Analytic results for the population dynamics of a driven dipolar molecular system

We theoretically investigate the dipolar molecular system driven by monochromatic periodic, linear, parabolic, and ${\mathrm{sech}}^2$ forms external fields, respectively. The two-level Hamiltonian model with nonzero diagonal dipole matrix elements is adopted to describe the population dynamics of the driven dipolar molecule, and the corresponding exact solutions are presented in terms of the confluent Heun equations without the generalized rotating-wave approximation. The analytic solutions derived here are valid in the whole parameter space.

Figure 1

The instantaneous eigenvalues with respect to time for different cases.

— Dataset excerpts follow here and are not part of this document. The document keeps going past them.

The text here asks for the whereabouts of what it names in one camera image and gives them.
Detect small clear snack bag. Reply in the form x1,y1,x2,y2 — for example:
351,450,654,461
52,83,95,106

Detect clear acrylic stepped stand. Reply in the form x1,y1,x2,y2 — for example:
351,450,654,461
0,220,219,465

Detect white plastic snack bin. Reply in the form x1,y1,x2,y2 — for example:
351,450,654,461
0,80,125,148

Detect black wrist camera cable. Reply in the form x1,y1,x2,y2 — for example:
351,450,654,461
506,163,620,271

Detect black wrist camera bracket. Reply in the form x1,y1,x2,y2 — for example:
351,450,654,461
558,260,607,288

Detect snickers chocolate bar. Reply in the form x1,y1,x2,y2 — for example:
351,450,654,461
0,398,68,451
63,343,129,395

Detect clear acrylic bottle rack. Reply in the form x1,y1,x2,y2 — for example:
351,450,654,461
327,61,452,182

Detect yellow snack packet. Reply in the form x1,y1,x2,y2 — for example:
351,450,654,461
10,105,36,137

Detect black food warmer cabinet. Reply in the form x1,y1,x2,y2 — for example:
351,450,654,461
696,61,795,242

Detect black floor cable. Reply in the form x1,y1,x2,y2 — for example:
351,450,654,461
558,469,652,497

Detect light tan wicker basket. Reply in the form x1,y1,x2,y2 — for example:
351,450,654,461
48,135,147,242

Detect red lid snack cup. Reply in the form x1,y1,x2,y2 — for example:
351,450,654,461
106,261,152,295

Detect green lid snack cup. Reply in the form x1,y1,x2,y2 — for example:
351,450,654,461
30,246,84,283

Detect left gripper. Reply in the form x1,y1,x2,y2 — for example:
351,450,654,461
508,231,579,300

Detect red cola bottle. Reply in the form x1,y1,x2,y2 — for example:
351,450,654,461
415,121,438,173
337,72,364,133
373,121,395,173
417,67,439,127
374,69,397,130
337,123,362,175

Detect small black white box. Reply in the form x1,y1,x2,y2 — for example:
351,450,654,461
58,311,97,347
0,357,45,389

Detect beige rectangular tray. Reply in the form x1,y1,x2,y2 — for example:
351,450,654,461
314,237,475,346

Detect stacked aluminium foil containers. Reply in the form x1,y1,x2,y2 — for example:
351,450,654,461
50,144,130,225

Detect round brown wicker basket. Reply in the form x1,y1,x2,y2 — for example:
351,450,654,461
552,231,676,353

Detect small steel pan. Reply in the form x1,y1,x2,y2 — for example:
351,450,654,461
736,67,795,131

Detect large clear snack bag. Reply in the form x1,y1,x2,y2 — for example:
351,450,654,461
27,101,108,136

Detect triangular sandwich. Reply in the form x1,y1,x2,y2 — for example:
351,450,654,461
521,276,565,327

The solid and dashed lines correspond to the cases for the dipolar molecule ($\mu =1.0$) and the normal atomic media ($\mu =0.0$), respectively. In our numerical calculation, other parameters are chosen as ${\omega }_0=\omega =1.0$, ${\mathrm{\Omega }}_0=1.4$ and $\mathrm{\Omega }\left(t\right)={\mathrm{\Omega }}_{0}cos\left(\omega t\right)$.

Figure 2

The evolution of the population $|C_i{|}^2$ for the dipolar molecule driven by a periodic field: (a) exact solutions; (b) approximate solutions. The solid and dash lines correspond to $|C_1{|}^2$ and $|C_2{|}^2$, respectively. In our numerical calculation, the parameters are chosen as the same to ones in Fig. 1, except for $\mathrm{\Omega }\left(t\right)={\mathrm{\Omega }}_{0}cos\left[\omega (t-t_0)\right]$ with $t_0=10$. At the initial time ($t=0$), only the ground state is populated $[c_1=1$ in Eq. (1)].

Figure 3

The evolution of the population $|C_i{|}^2$ for the dipolar molecule driven by a linear field. The solid and dash lines correspond to $|C_1{|}^2$ and $|C_2{|}^2$, respectively. $t_c$ denotes the critical time defined in the former. Here the parameters are chosen as the same to ones in Fig. 1, except for $\mathrm{\Omega }\left(t\right)={\mathrm{\Omega }}_0(t-t_0)$ with $t_0=10$.

Figure 4

The evolution of the population $|C_i{|}^2$ for the dipolar molecule driven by a quadratic nonlinear field. The solid and dashed lines correspond to $|C_1{|}^2$ and $|C_2{|}^2$, respectively. Here the parameters are chosen as the same to ones in Fig. 1, except for $\mathrm{\Omega }\left(t\right)={\mathrm{\Omega }}_0{(t-t_0)}^2$ with $t_0=10$.